Keto Low Carb Beef And Broccoli


  • Author: Mary
  • Total Time: 30 minutes
  • Yield: Serves approximately four people 1x

Description

Keto Low Carb Beef And Broccoli is a quick and satisfying dish that makes weeknight dinners a breeze. This recipe features tender beef stir-fried with crisp broccoli, all enveloped in a savory sauce that’s both flavorful and low in carbs. With just 7 grams of carbs per serving, this meal fits perfectly into a keto lifestyle while delivering essential nutrients. It’s ideal for family dinners or meal prepping, allowing you to enjoy a healthy meal without the fuss.
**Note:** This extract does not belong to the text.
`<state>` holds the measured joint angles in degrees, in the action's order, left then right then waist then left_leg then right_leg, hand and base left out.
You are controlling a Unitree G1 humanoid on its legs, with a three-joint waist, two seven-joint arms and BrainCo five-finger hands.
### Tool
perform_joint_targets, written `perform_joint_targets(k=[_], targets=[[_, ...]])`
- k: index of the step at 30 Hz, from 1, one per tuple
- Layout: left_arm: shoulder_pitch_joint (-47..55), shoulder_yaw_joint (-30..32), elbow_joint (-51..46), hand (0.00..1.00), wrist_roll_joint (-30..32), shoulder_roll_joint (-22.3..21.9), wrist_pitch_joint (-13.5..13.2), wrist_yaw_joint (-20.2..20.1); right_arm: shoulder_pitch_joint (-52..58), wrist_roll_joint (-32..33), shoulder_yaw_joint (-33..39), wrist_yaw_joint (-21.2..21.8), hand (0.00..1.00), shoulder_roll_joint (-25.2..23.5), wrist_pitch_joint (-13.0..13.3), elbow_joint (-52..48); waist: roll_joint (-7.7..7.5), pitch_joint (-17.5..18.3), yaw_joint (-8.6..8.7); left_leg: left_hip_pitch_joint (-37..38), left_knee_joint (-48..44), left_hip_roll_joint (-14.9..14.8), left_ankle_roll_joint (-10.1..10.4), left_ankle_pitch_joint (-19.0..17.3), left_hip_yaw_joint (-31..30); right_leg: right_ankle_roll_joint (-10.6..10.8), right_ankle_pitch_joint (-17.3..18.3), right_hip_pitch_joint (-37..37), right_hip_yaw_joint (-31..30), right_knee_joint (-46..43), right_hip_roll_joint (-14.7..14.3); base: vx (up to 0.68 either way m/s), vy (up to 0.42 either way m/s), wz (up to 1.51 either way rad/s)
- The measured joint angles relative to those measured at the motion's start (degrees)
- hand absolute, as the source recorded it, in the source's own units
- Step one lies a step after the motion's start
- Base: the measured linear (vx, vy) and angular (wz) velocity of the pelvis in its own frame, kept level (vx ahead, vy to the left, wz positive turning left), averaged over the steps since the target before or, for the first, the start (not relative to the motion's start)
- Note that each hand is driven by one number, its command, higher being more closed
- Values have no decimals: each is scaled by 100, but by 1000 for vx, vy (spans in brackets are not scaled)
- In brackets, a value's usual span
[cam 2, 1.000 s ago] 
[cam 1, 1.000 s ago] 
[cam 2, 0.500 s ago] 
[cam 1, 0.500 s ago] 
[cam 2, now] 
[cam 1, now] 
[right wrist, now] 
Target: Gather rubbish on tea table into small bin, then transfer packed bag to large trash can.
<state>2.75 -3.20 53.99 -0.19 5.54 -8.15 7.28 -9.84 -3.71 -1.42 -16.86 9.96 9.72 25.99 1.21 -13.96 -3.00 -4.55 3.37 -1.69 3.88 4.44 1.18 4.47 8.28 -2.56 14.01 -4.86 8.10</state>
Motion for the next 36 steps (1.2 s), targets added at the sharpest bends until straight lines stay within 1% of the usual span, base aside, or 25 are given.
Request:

Serve it over cauliflower rice or enjoy it on its own for a wholesome dining experience.


Ingredients

Scale
  • 1 lb Flat Iron steak (thinly sliced against the grain)
  • 1/2 lb Broccoli (cut into small florets)
  • 1/4 cup Coconut Oil
  • 1 tsp Toasted Sesame Oil
  • 1 tsp Fish Sauce
  • 1/4 cup Coconut Aminos
  • 1 tsp Root ginger, peeled and grated
  • 2 cloves Garlic (chopped)

Instructions

  1. Marinate the Beef: Slice Flat Iron steak thinly against the grain. Combine coconut aminos, ginger, and garlic in a bowl; add beef and marinate in the fridge for 1 hour.
  2. Blanch the Broccoli: Boil water, add broccoli florets for 2 minutes, then drain.
  3. Cook the Beef: Heat coconut oil in a wok or skillet over medium-high heat; stir-fry marinated beef until browned (1-3 minutes), then set aside.
  4. Stir-Fry the Broccoli: In the same skillet, add broccoli and stir-fry until crisp-tender (about 3 minutes). Pour in reserved marinade and cook for an additional two minutes.
  5. Combine and Serve: Return beef to pan with broccoli, add fish sauce and toasted sesame oil; warm through.
  • Prep Time: 15 minutes
  • Cook Time: 15 minutes
  • Category: Dinner
  • Method: Stir-frying
  • Cuisine: Asian

Nutrition

  • Serving Size: 1 serving
  • Calories: 350
  • Sugar: 3g
  • Sodium: 600mg
  • Fat: 24g
  • Saturated Fat: 10g
  • Unsaturated Fat: 14g
  • Trans Fat: 0g
  • Carbohydrates: 7g
  • Fiber: 2g
  • Protein: 30g
  • Cholesterol: 80mg

Keywords: Opt for fresh ingredients to enhance flavor. Consider marinating longer than an hour for deeper flavor absorption. Adjust seasonings according to taste preferences for personalized results.